Гроб опускают. Комья земли стучат по крышке с такой окончательностью, что Мариамма обнаруживает в себе новый запас слез. Позже, уже дома, собирается большая семья Парамбиля: все взрослые, которых она знает с детства, многие совсем пожилые. Состарившиеся близнецы, согбенные, с одинаковыми тросточками и залысинами, стали похожи еще больше, чем в молодости. Благочестивой Коччаммы с ними нет, ей под девяносто, она прикована к постели, лишенная возможности злословить и сплетничать. Долли-коччамма ровесница своей благочестивой невестки, лицо ее все в морщинах, но выглядит и двигается она как пятидесятилетняя, когда снует туда-сюда, помогая Анне-чедети подавать на стол. Мариамма видит лица детей, вместе с которыми выросла, иных едва можно узнать. Не хватает тех двоих, кто мог бы хоть немного утешить ее, — Ленина и Поди. У христиан Святого Фомы не принято произносить надгробные речи, но сейчас, после погребения, собравшиеся в доме выжидательно смотрят на Мариамму, прежде чем аччан начнет произносить молитву. Она встает, складывает ладони, смело глядя на всех. Вдруг понимает, что только когда умирают и отец, и мать, человек перестает быть ребенком, дочерью. Она внезапно стала взрослой.
— Если бы Аппа мог сейчас увидеть вас, сердце его было бы переполнено благодарностью.

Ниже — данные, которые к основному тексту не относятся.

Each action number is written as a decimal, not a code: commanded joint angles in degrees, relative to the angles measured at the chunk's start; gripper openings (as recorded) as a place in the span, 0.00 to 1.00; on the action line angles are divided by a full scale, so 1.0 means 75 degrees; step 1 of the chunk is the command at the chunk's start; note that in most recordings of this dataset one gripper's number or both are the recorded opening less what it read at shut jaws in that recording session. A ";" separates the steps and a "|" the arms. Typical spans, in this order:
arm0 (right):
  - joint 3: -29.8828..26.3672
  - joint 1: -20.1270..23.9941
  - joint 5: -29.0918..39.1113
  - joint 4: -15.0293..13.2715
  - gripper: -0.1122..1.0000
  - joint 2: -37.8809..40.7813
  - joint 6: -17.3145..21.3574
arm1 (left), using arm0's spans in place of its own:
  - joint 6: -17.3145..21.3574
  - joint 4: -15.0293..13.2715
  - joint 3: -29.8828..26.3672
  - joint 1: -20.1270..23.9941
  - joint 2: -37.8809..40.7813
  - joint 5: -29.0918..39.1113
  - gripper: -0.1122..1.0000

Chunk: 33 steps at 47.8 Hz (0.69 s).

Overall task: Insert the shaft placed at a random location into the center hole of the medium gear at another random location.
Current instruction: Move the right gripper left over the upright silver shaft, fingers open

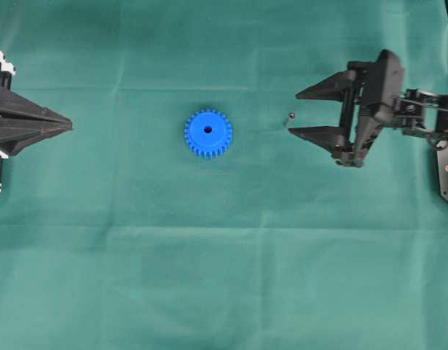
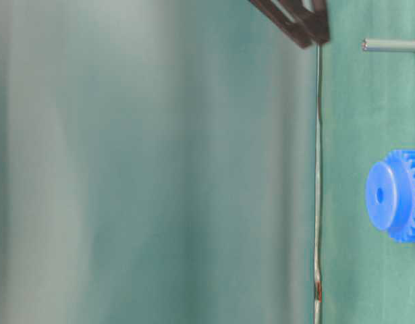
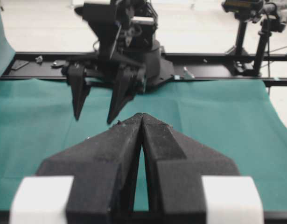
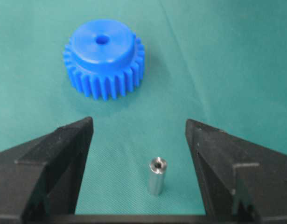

За вашу любовь к нему и за то, как вы поддержали меня в моем горе. Отец так сильно любил Нинана и так сильно любил мою мать. Но ему не выпало шанса любить их так долго, как ему хотелось. И всю свою любовь он излил на меня, больше любви, чем иные дочери получают за множество жизней. Господь благословил меня этой любовью. Я благодарю каждого из вас за то, что вы здесь, что даете мне силы. Я постараюсь продолжить его дело. Мы все должны продолжить. Это то, чего он хотел бы.
Утром в день похорон любимая газета отца в последний раз опубликовала его колонку. Под фотографией и именем единственные слова: Обыкновенный Человек, 1923–1974. А ниже — пустая колонка, лишь толстая черная кайма, обрамляющая пустоту.
глава 72
Болезнь Реклингхаузена
1974, МадрасМариамма пишет Уме Рамасами, сообщая дату своего возвращения. Ума отвечает телеграммой: Привезите родословную, о которой упоминали. Я должна Вам кое-что показать.